Task instructions: Give back the data below exactly, with every line kept the same.

Stored dataset items:
◆ ◆ ◆ ◆

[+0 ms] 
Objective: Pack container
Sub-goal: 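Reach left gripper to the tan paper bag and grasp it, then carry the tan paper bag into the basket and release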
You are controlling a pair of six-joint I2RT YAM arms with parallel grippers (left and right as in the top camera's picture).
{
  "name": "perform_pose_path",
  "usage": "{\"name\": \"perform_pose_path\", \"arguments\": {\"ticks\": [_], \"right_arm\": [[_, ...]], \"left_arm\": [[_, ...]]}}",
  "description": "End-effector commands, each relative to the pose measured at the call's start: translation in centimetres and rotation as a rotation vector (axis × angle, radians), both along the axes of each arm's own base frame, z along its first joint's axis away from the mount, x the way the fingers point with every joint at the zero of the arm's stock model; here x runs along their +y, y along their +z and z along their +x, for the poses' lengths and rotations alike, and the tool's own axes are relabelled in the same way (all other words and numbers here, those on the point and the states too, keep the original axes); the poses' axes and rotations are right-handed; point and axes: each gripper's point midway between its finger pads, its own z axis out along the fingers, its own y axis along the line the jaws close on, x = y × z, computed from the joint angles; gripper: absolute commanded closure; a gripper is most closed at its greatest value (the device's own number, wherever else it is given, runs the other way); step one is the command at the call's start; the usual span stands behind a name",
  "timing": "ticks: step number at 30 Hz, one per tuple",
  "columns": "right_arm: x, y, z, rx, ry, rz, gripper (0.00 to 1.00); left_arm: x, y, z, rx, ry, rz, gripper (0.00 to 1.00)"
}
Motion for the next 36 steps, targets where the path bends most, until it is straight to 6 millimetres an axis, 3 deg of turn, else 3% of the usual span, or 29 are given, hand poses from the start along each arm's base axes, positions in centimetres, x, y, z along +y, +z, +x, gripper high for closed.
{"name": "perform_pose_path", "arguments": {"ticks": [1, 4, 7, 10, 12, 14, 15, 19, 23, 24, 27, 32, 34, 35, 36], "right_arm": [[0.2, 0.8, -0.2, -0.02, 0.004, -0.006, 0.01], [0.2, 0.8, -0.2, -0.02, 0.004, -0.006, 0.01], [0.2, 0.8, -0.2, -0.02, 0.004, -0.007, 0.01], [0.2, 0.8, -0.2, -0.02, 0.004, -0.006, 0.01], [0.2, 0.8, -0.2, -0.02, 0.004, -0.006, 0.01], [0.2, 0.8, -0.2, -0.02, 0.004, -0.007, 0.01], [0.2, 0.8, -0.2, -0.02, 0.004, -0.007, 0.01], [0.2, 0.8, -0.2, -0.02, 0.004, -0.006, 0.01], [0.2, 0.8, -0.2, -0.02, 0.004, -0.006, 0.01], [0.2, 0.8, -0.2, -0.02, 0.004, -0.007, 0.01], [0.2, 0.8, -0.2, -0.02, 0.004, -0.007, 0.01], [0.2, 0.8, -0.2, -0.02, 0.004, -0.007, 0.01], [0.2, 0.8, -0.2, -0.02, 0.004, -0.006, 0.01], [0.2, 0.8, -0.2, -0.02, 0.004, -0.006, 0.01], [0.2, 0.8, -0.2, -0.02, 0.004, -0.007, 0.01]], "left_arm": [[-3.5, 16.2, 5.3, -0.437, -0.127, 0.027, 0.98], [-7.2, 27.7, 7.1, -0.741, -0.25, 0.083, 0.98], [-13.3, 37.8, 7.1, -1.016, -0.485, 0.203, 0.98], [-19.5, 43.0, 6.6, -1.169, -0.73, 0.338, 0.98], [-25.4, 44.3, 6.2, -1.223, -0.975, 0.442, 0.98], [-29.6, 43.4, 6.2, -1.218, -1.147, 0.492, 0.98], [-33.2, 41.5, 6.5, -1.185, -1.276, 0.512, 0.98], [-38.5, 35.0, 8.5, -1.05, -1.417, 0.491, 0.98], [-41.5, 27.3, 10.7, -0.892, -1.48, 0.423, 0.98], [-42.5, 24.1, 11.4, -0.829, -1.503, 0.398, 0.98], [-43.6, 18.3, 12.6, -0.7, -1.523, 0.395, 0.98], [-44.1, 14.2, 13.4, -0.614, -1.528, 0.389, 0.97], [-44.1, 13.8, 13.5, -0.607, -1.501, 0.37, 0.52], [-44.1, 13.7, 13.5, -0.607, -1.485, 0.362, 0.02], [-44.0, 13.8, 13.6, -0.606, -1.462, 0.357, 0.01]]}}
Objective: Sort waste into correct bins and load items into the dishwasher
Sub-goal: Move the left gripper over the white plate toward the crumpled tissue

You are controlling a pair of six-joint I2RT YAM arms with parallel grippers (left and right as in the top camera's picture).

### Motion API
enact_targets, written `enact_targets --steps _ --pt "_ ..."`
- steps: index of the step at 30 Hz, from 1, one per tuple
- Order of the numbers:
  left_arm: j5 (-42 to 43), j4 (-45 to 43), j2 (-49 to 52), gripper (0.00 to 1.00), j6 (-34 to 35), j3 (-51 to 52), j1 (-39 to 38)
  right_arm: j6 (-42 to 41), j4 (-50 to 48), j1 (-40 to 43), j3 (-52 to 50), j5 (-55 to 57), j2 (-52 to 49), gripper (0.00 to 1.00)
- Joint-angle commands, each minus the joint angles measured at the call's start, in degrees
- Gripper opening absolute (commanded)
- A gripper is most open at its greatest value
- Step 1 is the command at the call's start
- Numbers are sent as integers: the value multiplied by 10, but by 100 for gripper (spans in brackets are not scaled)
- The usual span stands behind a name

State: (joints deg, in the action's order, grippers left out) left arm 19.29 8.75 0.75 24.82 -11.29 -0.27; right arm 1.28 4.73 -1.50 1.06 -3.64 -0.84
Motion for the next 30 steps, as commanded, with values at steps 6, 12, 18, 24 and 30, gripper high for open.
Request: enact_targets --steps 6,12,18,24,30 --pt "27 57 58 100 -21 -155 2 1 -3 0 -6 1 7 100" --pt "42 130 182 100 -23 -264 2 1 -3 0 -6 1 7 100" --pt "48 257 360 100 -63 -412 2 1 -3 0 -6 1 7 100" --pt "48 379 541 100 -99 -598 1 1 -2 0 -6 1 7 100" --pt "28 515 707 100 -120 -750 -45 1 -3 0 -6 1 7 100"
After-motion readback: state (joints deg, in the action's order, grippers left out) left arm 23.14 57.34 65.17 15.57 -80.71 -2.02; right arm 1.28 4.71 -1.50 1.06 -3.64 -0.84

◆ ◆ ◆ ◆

Exercise solution:
[+0 ms] 
Objective: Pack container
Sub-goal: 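Reach left gripper to the tan paper bag and grasp it, then carry the tan paper bag into the basket and release
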You are controlling a pair of six-joint I2RT YAM arms with parallel grippers (left and right as in the top camera's picture).
{
  "name": "perform_pose_path",
  "usage": "{\"name\": \"perform_pose_path\", \"arguments\": {\"ticks\": [_], \"right_arm\": [[_, ...]], \"left_arm\": [[_, ...]]}}",
  "description": "End-effector commands, each relative to the pose measured at the call's start: translation in centimetres and rotation as a rotation vector (axis × angle, radians), both along the axes of each arm's own base frame, z along its first joint's axis away from the mount, x the way the fingers point with every joint at the zero of the arm's stock model; here x runs along their +y, y along their +z and z along their +x, for the poses' lengths and rotations alike, and the tool's own axes are relabelled in the same way (all other words and numbers here, those on the point and the states too, keep the original axes); the poses' axes and rotations are right-handed; point and axes: each gripper's point midway between its finger pads, its own z axis out along the fingers, its own y axis along the line the jaws close on, x = y × z, computed from the joint angles; gripper: absolute commanded closure; a gripper is most closed at its greatest value (the device's own number, wherever else it is given, runs the other way); step one is the command at the call's start; the usual span stands behind a name",
  "timing": "ticks: step number at 30 Hz, one per tuple",
  "columns": "right_arm: x, y, z, rx, ry, rz, gripper (0.00 to 1.00); left_arm: x, y, z, rx, ry, rz, gripper (0.00 to 1.00)"
}
Motion for the next 36 steps, targets where the path bends most, until it is straight to 6 millimetres an axis, 3 deg of turn, else 3% of the usual span, or 29 are given, hand poses from the start along each arm's base axes, positions in centimetres, x, y, z along +y, +z, +x, gripper high for closed.
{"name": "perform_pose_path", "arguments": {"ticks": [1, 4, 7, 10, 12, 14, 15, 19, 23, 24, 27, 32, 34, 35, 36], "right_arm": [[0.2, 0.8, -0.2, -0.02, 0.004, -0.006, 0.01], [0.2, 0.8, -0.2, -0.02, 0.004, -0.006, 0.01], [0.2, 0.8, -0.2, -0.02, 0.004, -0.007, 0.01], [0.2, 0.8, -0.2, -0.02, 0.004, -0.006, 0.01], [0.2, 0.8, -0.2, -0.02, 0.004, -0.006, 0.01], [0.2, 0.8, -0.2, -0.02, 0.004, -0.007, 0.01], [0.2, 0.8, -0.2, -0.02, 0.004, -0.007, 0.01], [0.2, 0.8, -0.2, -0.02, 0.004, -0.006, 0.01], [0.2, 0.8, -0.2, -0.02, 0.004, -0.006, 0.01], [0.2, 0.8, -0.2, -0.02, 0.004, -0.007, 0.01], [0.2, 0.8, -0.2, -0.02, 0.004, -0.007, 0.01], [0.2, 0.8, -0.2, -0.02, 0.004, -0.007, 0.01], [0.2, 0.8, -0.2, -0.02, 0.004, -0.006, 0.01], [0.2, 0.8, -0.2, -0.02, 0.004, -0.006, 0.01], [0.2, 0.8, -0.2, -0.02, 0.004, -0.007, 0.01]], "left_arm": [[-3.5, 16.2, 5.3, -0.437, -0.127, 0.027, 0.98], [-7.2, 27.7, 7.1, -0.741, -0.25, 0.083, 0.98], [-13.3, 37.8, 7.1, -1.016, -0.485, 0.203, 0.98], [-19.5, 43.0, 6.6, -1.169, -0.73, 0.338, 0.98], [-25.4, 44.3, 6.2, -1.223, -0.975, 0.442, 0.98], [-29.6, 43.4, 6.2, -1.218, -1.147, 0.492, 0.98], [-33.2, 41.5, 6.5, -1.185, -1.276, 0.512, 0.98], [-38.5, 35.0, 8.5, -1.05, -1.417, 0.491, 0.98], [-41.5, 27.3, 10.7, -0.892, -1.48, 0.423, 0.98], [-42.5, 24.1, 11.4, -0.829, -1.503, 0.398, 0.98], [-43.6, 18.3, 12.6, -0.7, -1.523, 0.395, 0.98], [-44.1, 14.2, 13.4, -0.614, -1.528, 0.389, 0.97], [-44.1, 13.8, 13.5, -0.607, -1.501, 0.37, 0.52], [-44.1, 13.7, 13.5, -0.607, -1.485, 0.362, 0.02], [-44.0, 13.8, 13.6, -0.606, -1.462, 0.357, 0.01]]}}
Objective: Sort waste into correct bins and load items into the dishwasher
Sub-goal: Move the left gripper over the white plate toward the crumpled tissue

You are controlling a pair of six-joint I2RT YAM arms with parallel grippers (left and right as in the top camera's picture).

### Motion API
enact_targets, written `enact_targets --steps _ --pt "_ ..."`
- steps: index of the step at 30 Hz, from 1, one per tuple
- Order of the numbers:
  left_arm: j5 (-42 to 43), j4 (-45 to 43), j2 (-49 to 52), gripper (0.00 to 1.00), j6 (-34 to 35), j3 (-51 to 52), j1 (-39 to 38)
  right_arm: j6 (-42 to 41), j4 (-50 to 48), j1 (-40 to 43), j3 (-52 to 50), j5 (-55 to 57), j2 (-52 to 49), gripper (0.00 to 1.00)
- Joint-angle commands, each minus the joint angles measured at the call's start, in degrees
- Gripper opening absolute (commanded)
- A gripper is most open at its greatest value
- Step 1 is the command at the call's start
- Numbers are sent as integers: the value multiplied by 10, but by 100 for gripper (spans in brackets are not scaled)
- The usual span stands behind a name

State: (joints deg, in the action's order, grippers left out) left arm 19.29 8.75 0.75 24.82 -11.29 -0.27; right arm 1.28 4.73 -1.50 1.06 -3.64 -0.84
Motion for the next 30 steps, as commanded, with values at steps 6, 12, 18, 24 and 30, gripper high for open.
Request: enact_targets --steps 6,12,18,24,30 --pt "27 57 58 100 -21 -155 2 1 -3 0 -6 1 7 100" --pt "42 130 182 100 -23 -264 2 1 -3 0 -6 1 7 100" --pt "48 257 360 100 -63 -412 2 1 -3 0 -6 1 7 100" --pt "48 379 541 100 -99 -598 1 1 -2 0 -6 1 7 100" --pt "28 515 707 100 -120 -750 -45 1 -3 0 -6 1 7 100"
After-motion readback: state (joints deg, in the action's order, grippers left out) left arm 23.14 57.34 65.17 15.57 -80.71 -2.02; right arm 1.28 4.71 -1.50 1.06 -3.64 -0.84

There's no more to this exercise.